Je suis retourné chez moi, en Afrique du Sud, quelques jours avant que Nelson Mandela ne soit à nouveau hospitalisé. C’est la cinquième fois qu’il se retrouve à l’hôpital depuis le mois de décembre, et beaucoup craignent que ce séjour ne soit le dernier. Cela fait au moins dix ans que Mandela ne joue plus aucun rôle dans la vie politique sud-africaine, mais il demeure un symbole puissant des promesses de la “nation arc-en-ciel”. L’angoisse est palpable, en particulier dans les médias : que se passera-t-il quand il mourra ?

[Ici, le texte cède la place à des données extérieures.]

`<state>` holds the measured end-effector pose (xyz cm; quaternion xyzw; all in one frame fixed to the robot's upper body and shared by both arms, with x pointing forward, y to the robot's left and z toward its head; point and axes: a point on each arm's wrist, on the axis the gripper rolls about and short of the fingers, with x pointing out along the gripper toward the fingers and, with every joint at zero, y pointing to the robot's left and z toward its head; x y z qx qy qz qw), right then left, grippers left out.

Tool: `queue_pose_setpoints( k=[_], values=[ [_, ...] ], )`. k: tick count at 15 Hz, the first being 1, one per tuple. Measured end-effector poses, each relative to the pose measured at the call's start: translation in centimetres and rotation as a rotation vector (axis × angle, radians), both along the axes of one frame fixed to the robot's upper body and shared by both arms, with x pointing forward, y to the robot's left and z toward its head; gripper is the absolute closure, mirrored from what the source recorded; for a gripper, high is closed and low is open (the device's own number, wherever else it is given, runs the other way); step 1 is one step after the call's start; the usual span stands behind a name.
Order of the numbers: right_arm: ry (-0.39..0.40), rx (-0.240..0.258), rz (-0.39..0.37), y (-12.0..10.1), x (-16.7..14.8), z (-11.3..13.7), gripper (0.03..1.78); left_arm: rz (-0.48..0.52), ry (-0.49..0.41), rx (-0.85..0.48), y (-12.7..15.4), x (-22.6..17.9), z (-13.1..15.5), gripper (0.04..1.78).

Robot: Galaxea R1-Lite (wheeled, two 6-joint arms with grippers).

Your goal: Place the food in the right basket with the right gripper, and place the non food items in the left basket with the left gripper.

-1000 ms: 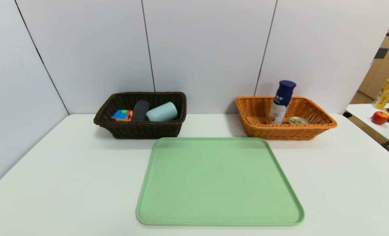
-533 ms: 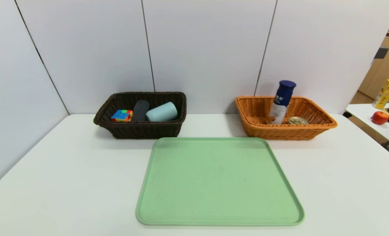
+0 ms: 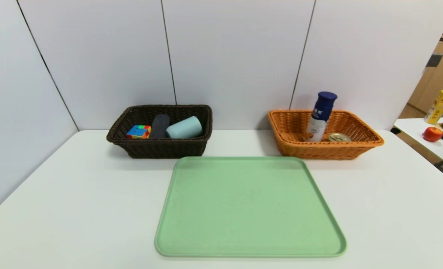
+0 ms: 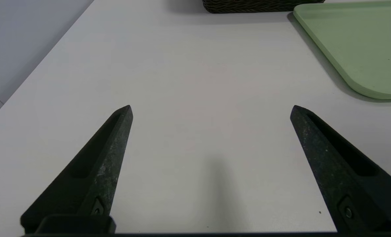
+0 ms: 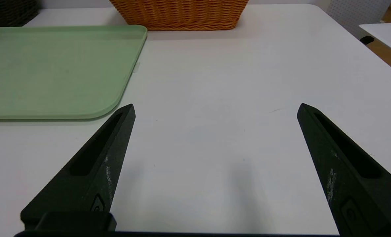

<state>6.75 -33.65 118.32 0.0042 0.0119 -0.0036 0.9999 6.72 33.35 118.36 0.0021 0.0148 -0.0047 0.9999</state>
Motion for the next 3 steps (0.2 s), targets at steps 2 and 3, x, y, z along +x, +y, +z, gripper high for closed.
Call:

Andrew Mlangeni, qui a passé plus de vingt ans avec Mandela à la prison de Robben Island, a déclaré dans un hebdomadaire local que les Sud-Africains devaient libérer Mandela spirituellement et le laisser partir. La plupart des gens ordinaires se sont résignés à son départ et sont en train de lui faire leurs adieux, même si certains auraient aimé qu’il reste un peu plus longtemps avec nous. Les enfants des écoles et les religieux défilent à l’hôpital pour prier pour lui et laisser des messages.